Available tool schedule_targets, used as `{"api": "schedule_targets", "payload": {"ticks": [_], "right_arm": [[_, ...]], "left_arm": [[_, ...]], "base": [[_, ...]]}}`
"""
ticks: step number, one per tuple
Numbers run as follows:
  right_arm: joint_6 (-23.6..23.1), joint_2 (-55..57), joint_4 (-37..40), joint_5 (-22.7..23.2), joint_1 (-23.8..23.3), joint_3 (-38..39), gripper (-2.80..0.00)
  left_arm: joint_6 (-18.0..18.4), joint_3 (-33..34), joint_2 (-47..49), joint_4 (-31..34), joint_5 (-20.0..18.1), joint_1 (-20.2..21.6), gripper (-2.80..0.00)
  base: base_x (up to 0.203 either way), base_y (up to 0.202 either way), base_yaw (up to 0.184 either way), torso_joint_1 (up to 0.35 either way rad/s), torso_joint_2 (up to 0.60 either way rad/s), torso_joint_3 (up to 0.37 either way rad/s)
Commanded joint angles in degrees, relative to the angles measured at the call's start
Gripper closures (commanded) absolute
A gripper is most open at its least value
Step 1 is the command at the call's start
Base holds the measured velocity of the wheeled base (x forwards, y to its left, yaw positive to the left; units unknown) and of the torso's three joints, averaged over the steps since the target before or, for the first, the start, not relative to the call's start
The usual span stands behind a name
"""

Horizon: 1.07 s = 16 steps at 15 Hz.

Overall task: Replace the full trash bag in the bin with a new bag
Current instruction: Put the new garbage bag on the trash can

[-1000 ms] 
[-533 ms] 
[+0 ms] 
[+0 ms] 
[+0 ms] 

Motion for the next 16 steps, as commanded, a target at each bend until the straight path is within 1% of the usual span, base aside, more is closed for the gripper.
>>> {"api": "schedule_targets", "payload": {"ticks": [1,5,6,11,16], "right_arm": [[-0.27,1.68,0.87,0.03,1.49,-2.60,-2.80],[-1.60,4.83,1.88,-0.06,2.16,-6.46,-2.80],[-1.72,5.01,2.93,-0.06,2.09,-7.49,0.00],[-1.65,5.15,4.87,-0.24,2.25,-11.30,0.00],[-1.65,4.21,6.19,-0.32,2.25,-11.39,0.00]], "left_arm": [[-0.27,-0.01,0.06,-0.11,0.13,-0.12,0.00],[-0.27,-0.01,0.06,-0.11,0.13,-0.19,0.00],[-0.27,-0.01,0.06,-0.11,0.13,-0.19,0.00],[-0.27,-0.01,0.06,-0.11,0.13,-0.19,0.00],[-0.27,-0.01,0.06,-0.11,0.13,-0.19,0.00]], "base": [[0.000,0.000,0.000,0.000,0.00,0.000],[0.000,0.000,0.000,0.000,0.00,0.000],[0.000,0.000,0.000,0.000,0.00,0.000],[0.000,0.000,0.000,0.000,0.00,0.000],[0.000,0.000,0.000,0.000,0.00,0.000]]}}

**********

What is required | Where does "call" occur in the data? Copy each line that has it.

Result for this task |
Commanded joint angles in degrees, relative to the angles measured at the call's start
Step 1 is the command at the call's start
Base holds the measured velocity of the wheeled base (x forwards, y to its left, yaw positive to the left; units unknown) and of the torso's three joints, averaged over the steps since the target before or, for the first, the start, not relative to the call's start

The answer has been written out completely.